10 I exhort thee concerning my own child, whom I have begotten in my bonds, —Onesimus:
Ik bid u dan voor mijn zoon, denwelken ik in mijn banden heb geteeld, namelijk Onesimus;
11 Him who, at one time, was, unto thee, unserviceable, but, now, unto thee and unto me, serviceable;
Die eertijds u onnut was, maar nu u en mij zeer nuttig;
12 Whom I have sent back unto thee—him, that is, my own, tender affections!—
denwelken ik wedergezonden heb. Doch gij, neem hem, dat is mijn ingewanden, weder aan;
13 Whom, I, was minded, with myself, to detain, that, in thy behalf, unto me, he might be ministering in the bonds of the joyful message;
Denwelken ik wel had willen bij mij behouden, opdat hij mij voor u dienen zou in de banden des Evangelies.
14 But, apart from thy mind, I wished to do, nothing, that, not as by necessity, thy goodness should be, but, by choice.
Maar ik heb zonder uw goedvinden niets willen doen, opdat uw goeddadigheid niet zou zijn als naar bedwang, maar naar vrijwilligheid.
15 For, peradventure, for this cause, was he separated for an hour, that, as an age-abiding possession, thou mightest have him back, — (aiōnios )
Want veellicht is hij daarom voor een kleinen tijd van u gescheiden geweest, opdat gij hem eeuwig zoudt weder hebben. (aiōnios )
16 No longer as a servant, but above a servant—a brother beloved, very greatly to me, but, how much rather, to thee—both in the flesh and in the Lord!
Nu voortaan niet als een dienstknecht, maar meer dan een dienstknecht, namelijk een geliefden broeder, inzonderheid mij, hoeveel te meer dan u, beide in het vlees en in den Heere.
17 If, therefore, thou holdest me as one in thy fellowship, take him unto thee, as myself;
Indien gij mij dan houdt voor een metgezel, zo neem hem aan, gelijk als mij.
18 And, if he hath wronged thee at all or oweth thee aught, the same, unto me, do thou reckon: —
En indien hij u iets verongelijkt heeft, of schuldig is, reken dat mij toe.
19 I, Paul, have written [it] with, my own, hand, —I, will repay [it]; that I may not tell thee—that, thyself, unto me, thou still owest.
Ik, Paulus, heb het geschreven met deze mijn hand, ik zal het betalen; opdat ik u niet zegge, dat gij ook uzelven mij daartoe schuldig zijt.
20 Yea! brother, I, would, from thee, have help, in the Lord: give rest unto my tender affections in Christ.
Ja, broeder, laat mij uwer hierin genieten in den Heere; verkwik mijn ingewanden in den Heere.

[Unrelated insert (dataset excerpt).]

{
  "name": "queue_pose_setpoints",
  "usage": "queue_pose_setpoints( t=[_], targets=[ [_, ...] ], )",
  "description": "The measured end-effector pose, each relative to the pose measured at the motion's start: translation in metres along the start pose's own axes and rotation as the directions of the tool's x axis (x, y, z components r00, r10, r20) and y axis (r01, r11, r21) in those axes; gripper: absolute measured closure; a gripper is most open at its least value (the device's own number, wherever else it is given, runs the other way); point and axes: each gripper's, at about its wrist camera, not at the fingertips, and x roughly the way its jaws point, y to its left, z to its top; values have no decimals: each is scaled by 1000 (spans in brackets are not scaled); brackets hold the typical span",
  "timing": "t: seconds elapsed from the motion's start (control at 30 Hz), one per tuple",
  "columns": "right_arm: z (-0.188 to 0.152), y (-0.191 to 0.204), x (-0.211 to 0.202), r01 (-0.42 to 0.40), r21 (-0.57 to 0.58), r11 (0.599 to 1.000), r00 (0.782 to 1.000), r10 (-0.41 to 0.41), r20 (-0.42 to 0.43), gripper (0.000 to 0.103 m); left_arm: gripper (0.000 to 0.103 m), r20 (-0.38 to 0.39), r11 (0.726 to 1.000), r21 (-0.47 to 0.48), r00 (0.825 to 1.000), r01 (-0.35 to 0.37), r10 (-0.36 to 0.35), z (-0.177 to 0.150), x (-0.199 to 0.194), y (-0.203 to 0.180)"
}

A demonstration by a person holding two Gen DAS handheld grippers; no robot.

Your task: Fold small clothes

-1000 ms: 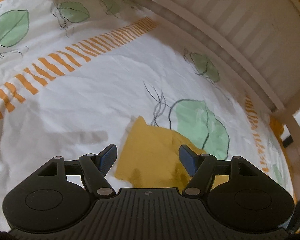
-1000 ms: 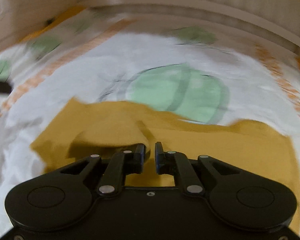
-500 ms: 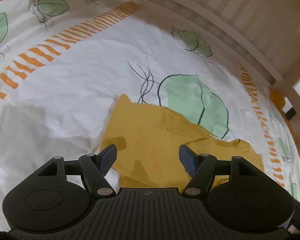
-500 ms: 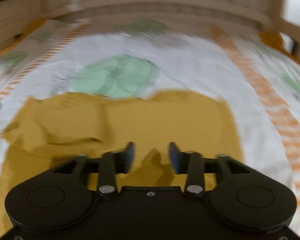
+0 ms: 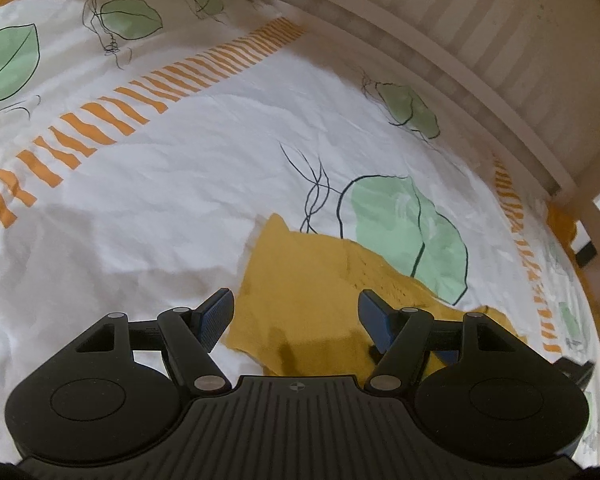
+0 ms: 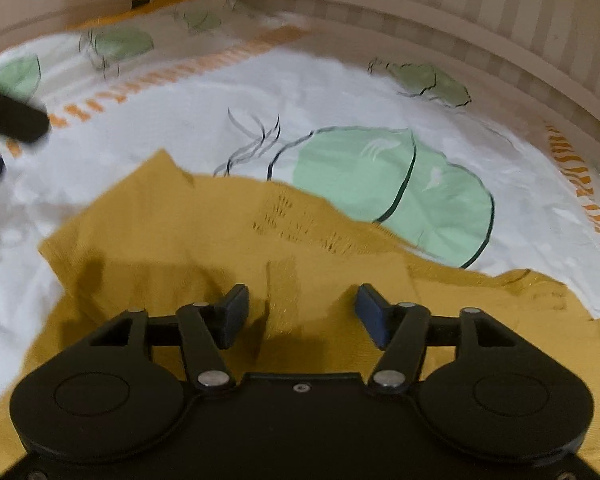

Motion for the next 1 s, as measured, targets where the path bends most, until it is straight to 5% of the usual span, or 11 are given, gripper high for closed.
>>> queue_pose_setpoints(
  t=[0.07, 0.13, 0.17, 0.2, 0.33, 0.47, 0.57, 0.6, 0.73, 0.87, 1.0],
  targets=[
    [-6, 4, 1, 27, -31, 999, 1000, -27, 5, 31, 36, -1, 1000, -5, 1000, 1, -1, 0, 0, 1],
    [-9, -2, -4, 27, -32, 999, 999, -27, 19, 50, 36, -3, 1000, -2, 1000, 1, -1, 0, 1, 1],
    [-9, -7, -7, 23, -18, 1000, 1000, -23, 16, 72, 36, -4, 1000, 2, 1000, 1, -1, 0, 1, 1],
    [-8, -17, -13, 10, 16, 1000, 1000, -10, 18, 80, 36, -5, 1000, 4, 1000, 1, -1, 0, 1, 1],
    [-9, -70, -43, 12, 176, 984, 998, -24, 65, 86, 36, -12, 1000, 12, 1000, 0, 0, -3, 3, -2],
    [-26, -128, -57, 39, 347, 937, 999, -50, 22, 86, 36, -27, 1000, 30, 1000, -3, 4, -8, 8, -6],
    [-49, -165, -58, 40, 469, 882, 999, -34, -20, 80, 36, -38, 999, 51, 999, -10, 12, -12, 13, -10],
    [-57, -173, -58, 10, 500, 866, 1000, -5, -12, 73, 36, -42, 998, 56, 999, -12, 14, -13, 14, -11],
    [-68, -177, -57, -135, 550, 824, 991, 123, 60, 72, 36, -50, 998, 67, 999, -16, 20, -15, 18, -14],
    [-54, -156, -49, -240, 513, 824, 971, 213, 112, 28, 36, -55, 997, 76, 998, -15, 19, -16, 20, -15],
    [-44, -138, -34, -277, 516, 811, 960, 261, 105, 29, 36, -62, 997, 81, 998, -16, 21, -17, 21, -15]
  ],
)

21 Confident of thine obedience, I have written unto thee, knowing that, even beyond what I say, thou wilt do: —
Ik heb aan u geschreven, vertrouwende op uw gehoorzaamheid; en ik weet, dat gij doen zult ook boven hetgeen ik zeg.
22 At the same time, moreover, be also getting ready for me, a lodging; for I am hoping that, through your prayers, I shall be granted as a favour unto you.
En bereid mij ook tegelijk een herberg; want ik hoop, dat ik door uw gebeden ulieden zal geschonken worden.
23 There salute thee—Epaphras my fellow-captive in Christ Jesus,
U groeten Epafras, mijn medegevangene in Christus Jezus,
24 Mark, Aristarchus, Demas, Luke, —my fellow-workers.
Markus, Aristarchus, Demas, Lukas, mijn medearbeiders.
25 The favour of the Lord Jesus Christ, be with your spirit.
De genade van onzen Heere Jezus Christus zij met uw geest. Amen.